Brigade Al-Qassam, sayap militer dari Gerakan Perlawanan Islam (Hamas), mengungkapkan bahwa lokasi tawanan berkebangsaan ganda Israel-Amerika, Edan Alexander, masih belum jelas.

Pada pernyataan resmi yang dikeluarkan pada hari Sabtu, tanggal 19 April 2025, Brigade Al-Qassam mengumumkan bahwa mereka telah sukses melakukan evakuasi terhadap mayat dari salah satu anggotanya yang bertugas untuk menjaga Edan.

Tetapi tidak ada kepastian tentang kondisi Edan serta para tawan yang lain.

Pada hari Selasa, tanggal 15 April 2025, Hamas sudah menegaskan bahwa mereka tidak lagi bisa berkomunikasi dengan grup militer yang tadinya bertugas menjaga Edan Alexander.

Diketahui pula bahwa Edan adalah tawanan tunggal dari Amerika Serikat yang masih bertahan, dan ada rencana untuk membebaskannya di hari pertama penandatanganan gencatan senjata apabila suatu perjanjian baru bisa disusun.

Adi Alexander Mengingatkan agar Edan segera dilepaskannya dari penjara.

Setelah pengumuman oleh Brigade Al-Qassam itu, bapak Edan, yaitu Adi Alexander, mengungkapkan keinginannya bahwa anaknya masih bertahan hidup.

Gila, orang yang diamankan pada tanggal 7 Oktober 2023 sementara berada di pasukan Israel, sesuai dengan kata sang bapak, harus jadi fokus utama dalam pembicaraan antara AS dan Hamas.

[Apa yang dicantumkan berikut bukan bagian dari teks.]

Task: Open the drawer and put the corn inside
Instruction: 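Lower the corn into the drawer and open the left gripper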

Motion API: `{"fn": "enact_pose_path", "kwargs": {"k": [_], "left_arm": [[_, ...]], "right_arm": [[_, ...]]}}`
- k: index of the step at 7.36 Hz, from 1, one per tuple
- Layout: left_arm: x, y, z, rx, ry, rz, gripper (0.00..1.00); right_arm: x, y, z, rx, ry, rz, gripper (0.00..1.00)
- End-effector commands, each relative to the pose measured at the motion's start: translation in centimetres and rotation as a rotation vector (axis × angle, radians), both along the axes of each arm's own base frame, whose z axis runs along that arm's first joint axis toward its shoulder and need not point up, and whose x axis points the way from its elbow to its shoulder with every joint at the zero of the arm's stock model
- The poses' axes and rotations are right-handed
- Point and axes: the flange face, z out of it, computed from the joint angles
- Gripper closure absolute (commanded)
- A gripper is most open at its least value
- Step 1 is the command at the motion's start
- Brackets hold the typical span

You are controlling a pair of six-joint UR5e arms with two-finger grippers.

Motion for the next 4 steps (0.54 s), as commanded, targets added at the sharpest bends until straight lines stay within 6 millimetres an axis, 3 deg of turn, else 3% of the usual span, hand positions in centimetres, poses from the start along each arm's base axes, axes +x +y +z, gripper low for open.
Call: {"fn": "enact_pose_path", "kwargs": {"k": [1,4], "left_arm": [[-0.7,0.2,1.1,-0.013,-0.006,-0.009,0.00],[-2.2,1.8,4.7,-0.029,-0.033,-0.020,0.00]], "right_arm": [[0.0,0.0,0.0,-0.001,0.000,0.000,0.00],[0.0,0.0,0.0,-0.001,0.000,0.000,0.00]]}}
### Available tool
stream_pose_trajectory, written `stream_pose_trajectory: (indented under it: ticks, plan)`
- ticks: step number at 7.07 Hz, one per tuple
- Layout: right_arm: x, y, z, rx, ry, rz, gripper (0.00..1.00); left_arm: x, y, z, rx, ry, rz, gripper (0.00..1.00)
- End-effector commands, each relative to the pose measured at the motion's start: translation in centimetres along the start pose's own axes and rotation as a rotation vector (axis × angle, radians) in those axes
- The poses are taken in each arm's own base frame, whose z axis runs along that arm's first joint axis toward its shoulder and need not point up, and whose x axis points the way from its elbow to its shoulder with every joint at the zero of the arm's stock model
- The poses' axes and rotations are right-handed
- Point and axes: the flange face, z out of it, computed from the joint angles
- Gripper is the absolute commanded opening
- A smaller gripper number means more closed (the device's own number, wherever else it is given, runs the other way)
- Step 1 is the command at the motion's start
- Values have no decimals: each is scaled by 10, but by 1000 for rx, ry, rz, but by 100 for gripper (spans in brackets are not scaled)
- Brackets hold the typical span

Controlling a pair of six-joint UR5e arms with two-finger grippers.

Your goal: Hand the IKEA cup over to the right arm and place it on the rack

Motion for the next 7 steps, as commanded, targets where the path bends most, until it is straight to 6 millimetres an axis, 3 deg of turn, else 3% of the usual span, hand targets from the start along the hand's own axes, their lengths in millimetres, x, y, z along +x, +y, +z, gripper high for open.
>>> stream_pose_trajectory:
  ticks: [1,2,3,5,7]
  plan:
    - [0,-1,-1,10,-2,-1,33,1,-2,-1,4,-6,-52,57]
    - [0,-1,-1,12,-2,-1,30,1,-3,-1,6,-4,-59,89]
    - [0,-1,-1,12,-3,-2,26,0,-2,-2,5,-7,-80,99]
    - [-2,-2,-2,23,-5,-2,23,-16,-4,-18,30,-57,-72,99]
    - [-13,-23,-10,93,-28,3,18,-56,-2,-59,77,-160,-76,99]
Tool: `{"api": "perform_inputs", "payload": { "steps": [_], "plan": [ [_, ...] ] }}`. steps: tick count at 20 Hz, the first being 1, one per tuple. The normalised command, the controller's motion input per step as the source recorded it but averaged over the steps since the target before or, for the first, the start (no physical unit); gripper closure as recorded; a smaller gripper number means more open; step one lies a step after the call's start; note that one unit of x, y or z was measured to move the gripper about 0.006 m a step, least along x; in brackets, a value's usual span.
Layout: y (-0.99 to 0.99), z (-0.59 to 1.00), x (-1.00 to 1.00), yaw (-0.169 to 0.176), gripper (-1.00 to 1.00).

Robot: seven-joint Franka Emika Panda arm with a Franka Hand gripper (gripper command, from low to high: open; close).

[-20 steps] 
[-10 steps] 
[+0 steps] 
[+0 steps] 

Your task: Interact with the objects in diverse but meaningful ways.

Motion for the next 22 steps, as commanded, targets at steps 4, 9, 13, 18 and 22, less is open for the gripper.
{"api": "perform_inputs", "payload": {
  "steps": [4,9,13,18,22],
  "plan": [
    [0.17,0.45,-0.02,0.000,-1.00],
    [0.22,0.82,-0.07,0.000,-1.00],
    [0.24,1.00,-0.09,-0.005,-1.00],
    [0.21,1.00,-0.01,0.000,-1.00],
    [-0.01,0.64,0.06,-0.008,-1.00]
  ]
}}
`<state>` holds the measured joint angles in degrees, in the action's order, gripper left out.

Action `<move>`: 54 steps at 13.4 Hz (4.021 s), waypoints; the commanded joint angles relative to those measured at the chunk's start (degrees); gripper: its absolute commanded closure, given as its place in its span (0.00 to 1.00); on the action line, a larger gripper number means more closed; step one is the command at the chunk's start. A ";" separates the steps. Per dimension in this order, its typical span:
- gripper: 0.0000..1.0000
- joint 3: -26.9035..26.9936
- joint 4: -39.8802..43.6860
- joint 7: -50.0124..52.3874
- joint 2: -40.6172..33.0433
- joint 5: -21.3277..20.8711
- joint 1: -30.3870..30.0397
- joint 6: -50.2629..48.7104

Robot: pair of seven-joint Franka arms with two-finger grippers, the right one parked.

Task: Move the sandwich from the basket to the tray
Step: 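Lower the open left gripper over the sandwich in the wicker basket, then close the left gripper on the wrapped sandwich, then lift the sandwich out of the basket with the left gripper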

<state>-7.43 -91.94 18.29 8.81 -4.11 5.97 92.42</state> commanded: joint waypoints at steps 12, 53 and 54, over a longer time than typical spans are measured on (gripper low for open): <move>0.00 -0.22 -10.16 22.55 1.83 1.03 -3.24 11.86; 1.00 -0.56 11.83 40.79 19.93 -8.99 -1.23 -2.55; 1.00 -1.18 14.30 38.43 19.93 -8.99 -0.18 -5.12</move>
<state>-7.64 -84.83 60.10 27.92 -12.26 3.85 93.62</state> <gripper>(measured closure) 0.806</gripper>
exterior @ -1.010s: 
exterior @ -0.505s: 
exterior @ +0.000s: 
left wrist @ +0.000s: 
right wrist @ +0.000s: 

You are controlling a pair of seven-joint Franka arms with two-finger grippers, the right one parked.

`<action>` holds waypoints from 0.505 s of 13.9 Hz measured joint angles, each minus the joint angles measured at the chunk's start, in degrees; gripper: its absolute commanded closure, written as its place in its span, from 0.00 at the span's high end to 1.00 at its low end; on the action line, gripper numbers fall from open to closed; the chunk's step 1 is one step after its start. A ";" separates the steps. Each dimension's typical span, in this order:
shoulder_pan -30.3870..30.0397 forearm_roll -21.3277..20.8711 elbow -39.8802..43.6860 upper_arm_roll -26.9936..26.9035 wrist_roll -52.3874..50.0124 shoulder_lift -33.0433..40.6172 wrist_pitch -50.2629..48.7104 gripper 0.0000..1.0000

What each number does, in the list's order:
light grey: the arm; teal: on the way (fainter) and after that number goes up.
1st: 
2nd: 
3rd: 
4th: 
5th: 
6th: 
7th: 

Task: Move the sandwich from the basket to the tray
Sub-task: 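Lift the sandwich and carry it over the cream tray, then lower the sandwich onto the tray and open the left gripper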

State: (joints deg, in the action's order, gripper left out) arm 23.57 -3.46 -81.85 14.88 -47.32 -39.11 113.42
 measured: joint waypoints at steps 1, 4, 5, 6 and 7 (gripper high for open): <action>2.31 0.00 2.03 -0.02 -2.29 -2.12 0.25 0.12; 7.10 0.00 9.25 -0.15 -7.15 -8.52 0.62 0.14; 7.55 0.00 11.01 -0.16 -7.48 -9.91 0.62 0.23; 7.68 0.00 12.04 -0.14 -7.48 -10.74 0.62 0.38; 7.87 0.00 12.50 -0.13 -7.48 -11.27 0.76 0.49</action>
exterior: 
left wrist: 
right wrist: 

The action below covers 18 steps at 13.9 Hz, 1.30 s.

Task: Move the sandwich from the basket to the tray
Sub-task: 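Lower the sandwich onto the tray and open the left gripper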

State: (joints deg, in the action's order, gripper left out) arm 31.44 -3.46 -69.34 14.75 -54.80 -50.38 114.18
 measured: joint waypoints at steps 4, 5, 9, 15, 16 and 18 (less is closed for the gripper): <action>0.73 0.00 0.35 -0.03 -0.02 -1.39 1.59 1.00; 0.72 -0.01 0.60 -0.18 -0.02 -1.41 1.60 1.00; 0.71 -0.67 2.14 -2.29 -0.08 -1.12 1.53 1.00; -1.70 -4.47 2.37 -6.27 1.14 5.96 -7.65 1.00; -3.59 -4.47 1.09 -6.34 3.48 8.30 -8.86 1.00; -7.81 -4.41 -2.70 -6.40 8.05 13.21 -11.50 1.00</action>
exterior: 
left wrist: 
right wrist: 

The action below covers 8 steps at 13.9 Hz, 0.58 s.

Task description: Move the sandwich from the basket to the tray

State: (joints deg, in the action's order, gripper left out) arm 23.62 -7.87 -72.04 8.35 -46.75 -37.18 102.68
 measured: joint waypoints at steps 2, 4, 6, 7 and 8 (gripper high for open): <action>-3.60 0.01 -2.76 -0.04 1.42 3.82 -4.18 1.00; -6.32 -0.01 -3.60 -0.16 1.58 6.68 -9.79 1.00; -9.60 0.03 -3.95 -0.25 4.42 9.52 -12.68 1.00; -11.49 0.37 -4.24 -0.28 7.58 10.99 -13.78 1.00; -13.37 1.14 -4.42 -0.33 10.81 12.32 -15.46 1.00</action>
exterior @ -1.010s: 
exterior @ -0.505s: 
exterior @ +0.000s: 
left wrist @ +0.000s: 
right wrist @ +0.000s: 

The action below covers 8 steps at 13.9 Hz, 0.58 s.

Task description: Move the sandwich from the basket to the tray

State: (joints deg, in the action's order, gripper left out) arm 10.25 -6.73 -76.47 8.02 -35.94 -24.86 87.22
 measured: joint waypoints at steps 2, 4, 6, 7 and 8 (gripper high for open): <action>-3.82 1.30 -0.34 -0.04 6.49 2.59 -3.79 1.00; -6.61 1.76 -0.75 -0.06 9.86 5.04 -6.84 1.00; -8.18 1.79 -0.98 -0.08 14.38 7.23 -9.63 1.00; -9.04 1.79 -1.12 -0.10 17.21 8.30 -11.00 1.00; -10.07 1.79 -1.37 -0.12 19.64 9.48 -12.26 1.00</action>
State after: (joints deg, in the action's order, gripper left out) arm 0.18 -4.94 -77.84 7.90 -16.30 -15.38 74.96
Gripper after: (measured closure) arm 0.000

Dia mendesak Amerika Serikat untuk menyelenggarakan perundingan langsung dengan Hamas guna membebaskan putranya serta para tawan lainnya—entah mereka yang masih hidup atau sudah meninggal.

Adi Alexander menyampaikan rasa frustasinya karena perundingan tertahan dan berpendapat bahwa kondisi sekarang sudah hampir sama dengan di awal perselisihan, hal ini menurutnya sungguh memprihatinkan.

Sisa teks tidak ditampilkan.